La niña había quedado al descubierto, completamente desnuda. Agarró una almohada y se cubrió como pudo, avergonzada. No podía tener más de doce años.

—¡Sal de aquí ahora mismo! —El obispo señaló la puerta. Gesticulaba con una mano, furioso, mientras sostenía la sábana con la otra—. No sabes con quién estás hablando, mujer.

—Con un obispo —dijo la centinela. Apoyó las manos en las caderas. Al hacerlo, retiró hacia atrás su larga chaqueta de cuero. Sus piernas quedaron a la vista, igual que el martillo que estaba atado al muslo—. Concretamente, con uno gordo y asqueroso.

El obispo apretó los labios, bufó, maldijo. Sus ojos se encogieron al contemplar el arma de Miriam.

—Una centinela —comentó con gesto condescendiente—. Ahora no tengo tiempo que desperdiciar contigo. Sal de mis aposentos y espera. Estoy ocupado.

Miriam controló la furia interna que desataron las palabras arrogantes del hombre. Los obispos estaban bajo el manto de inmunidad de los ángeles. Un centinela no podía tocar a uno, a menos que tuviese una verdadera justificación y pruebas irrefutables que respaldaran sus actos. De otro modo le recompensarían con una muerte lenta y dolorosa.

No sería la primera vez.

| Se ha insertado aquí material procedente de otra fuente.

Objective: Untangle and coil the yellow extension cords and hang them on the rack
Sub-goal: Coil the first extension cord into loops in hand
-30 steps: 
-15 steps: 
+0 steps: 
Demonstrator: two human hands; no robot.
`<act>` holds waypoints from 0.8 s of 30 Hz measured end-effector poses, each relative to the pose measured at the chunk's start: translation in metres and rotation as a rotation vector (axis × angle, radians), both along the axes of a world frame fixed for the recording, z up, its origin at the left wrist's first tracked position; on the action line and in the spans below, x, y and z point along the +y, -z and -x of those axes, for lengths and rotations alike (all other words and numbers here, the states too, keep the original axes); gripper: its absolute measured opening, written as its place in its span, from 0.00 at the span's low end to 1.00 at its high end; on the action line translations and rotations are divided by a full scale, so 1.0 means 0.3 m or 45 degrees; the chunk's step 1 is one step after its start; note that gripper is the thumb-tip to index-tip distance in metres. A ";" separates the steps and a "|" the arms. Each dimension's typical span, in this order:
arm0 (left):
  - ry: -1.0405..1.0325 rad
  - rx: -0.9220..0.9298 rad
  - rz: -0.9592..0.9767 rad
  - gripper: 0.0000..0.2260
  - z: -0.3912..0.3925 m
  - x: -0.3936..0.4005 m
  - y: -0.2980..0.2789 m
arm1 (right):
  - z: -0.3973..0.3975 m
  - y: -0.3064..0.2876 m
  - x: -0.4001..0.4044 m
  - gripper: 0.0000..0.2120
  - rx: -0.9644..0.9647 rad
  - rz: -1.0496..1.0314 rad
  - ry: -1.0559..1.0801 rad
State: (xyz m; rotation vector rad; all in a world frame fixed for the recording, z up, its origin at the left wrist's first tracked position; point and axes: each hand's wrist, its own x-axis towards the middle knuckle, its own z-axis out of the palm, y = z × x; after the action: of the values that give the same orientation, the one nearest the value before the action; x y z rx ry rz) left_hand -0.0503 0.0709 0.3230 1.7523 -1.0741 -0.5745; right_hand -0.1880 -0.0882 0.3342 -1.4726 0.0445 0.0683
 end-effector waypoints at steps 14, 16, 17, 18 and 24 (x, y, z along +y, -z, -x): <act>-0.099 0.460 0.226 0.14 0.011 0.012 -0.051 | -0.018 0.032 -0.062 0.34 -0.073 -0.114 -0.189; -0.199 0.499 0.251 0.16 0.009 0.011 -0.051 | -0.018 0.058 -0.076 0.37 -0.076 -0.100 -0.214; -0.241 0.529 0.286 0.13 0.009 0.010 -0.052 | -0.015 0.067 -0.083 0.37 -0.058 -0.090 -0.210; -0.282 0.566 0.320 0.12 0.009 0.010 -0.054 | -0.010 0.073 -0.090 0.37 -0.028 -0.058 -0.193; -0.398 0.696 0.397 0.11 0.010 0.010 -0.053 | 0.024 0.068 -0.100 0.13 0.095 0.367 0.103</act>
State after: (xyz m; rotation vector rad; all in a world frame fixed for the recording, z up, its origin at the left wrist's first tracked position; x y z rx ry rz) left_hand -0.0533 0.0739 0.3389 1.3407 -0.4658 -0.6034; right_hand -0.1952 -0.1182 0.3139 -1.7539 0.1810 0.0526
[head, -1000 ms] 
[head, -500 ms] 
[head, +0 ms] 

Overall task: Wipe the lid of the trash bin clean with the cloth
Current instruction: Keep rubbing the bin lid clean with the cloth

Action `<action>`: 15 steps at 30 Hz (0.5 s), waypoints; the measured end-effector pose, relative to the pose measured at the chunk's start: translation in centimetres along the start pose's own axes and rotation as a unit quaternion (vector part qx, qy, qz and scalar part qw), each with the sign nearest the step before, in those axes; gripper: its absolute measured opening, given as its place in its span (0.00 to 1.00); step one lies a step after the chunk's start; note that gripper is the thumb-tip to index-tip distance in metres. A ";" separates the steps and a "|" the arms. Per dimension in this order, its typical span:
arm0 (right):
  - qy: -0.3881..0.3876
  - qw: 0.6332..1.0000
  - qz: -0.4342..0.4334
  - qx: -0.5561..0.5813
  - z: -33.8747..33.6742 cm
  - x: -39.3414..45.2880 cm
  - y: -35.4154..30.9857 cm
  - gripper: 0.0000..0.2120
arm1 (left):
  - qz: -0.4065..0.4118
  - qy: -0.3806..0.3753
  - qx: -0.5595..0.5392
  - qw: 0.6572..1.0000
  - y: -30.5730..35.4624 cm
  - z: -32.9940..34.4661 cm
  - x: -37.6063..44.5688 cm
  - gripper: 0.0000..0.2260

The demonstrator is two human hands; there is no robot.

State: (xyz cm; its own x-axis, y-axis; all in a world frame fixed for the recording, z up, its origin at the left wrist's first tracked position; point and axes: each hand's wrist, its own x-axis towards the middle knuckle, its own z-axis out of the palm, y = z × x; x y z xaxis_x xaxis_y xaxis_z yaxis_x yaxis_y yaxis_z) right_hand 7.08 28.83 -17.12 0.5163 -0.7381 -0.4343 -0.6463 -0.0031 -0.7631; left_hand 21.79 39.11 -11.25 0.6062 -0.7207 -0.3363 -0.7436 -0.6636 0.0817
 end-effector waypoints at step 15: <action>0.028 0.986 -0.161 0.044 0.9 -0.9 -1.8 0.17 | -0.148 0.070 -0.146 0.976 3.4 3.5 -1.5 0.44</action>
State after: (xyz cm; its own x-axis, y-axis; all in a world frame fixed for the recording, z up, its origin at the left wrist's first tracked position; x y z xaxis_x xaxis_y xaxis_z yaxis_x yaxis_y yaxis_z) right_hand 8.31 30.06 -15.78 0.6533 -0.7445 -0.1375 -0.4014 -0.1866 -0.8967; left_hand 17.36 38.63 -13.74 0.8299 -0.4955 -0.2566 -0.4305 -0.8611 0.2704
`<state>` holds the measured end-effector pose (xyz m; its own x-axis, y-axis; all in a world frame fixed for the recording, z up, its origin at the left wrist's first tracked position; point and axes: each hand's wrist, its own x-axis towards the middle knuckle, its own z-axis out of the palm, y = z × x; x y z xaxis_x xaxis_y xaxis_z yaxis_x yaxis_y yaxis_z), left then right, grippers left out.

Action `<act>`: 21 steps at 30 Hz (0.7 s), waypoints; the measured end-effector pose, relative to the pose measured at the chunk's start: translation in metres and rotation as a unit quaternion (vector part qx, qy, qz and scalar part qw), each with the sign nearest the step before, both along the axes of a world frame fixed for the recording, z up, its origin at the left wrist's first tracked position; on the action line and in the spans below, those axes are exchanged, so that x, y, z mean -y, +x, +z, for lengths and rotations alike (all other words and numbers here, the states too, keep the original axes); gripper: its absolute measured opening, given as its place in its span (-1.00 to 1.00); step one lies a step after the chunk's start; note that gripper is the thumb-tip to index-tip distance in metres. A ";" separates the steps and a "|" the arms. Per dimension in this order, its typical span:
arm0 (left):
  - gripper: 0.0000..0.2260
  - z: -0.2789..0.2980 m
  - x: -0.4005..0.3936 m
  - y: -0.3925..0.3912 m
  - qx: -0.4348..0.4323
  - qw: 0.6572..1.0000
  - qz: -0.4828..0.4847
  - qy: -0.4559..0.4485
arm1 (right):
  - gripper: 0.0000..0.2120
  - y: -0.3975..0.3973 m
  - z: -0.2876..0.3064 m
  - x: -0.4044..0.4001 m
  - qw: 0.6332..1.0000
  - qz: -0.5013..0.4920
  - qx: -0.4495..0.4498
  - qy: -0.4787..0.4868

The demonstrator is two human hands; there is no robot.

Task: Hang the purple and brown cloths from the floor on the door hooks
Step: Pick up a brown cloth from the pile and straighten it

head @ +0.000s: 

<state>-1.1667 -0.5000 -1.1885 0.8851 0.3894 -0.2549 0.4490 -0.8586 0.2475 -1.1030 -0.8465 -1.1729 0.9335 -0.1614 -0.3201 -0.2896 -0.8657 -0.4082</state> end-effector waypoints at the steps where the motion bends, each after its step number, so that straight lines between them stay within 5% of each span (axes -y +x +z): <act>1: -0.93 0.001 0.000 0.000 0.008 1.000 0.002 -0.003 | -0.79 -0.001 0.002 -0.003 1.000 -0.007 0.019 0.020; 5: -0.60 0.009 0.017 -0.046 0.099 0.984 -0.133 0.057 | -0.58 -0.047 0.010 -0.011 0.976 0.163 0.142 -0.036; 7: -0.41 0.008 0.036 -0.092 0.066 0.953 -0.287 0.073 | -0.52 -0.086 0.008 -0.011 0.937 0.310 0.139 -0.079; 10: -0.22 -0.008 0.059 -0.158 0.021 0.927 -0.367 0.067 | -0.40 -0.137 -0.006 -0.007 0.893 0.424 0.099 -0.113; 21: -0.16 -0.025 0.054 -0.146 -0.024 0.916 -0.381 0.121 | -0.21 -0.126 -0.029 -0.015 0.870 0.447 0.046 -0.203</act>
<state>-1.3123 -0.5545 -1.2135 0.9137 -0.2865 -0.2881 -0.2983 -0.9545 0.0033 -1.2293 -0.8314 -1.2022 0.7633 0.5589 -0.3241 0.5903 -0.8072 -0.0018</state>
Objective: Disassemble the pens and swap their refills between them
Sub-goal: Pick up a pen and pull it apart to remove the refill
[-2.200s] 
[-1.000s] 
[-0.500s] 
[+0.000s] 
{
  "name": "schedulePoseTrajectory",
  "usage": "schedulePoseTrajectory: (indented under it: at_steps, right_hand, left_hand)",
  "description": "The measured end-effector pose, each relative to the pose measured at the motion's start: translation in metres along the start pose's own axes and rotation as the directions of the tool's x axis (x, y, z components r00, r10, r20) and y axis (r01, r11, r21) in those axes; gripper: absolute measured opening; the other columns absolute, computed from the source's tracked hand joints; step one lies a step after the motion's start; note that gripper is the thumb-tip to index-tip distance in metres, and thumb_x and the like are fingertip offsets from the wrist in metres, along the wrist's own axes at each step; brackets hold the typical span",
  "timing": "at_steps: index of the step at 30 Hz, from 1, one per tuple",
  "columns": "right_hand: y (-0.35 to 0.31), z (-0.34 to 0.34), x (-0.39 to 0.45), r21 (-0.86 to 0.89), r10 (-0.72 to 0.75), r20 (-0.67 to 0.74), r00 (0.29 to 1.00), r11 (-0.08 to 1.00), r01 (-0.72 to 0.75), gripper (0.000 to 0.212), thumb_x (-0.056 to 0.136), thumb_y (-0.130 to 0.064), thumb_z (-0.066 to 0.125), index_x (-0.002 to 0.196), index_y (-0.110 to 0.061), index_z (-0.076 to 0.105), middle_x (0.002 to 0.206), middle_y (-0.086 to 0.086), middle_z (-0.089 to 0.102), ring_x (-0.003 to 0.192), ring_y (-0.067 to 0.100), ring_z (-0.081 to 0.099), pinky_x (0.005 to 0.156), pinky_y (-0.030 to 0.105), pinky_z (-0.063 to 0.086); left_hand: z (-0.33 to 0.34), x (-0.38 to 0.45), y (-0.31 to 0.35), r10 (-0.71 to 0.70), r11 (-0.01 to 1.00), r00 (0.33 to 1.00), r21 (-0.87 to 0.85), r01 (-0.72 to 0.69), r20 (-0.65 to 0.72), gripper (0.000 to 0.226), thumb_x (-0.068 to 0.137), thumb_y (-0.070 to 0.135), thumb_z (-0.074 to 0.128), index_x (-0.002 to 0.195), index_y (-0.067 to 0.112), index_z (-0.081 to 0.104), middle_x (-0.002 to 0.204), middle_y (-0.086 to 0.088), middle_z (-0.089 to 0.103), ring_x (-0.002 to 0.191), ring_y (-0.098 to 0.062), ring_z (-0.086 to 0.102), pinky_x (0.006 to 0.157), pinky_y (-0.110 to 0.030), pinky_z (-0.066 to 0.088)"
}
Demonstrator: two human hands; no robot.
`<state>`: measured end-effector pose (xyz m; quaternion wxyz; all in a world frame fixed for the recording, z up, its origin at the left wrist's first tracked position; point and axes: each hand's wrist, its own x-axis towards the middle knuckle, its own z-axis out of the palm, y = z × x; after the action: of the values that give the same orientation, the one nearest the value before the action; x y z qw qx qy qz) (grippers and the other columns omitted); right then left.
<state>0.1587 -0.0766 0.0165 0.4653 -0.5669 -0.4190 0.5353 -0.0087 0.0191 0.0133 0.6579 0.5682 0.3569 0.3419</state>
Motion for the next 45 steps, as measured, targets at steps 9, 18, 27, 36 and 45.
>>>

Miriam lo había visto en dos ocasiones. Cuando se daba una situación así, el centinela en cuestión era torturado delante de todos los demás, para que nadie olvidara la lección. Así imponían los ángeles la disciplina. Y funcionaba. Lo que Miriam no entendía era por qué los obispos gozaban de tanta protección por parte de los ángeles. Al sentirse intocables, muchos de ellos se volvían corruptos, despiadados, se aprovechaban de su privilegiada situación de poder. Y a los ángeles no parecía importarles. Nunca intervenían, ni aplicaban medidas correctoras.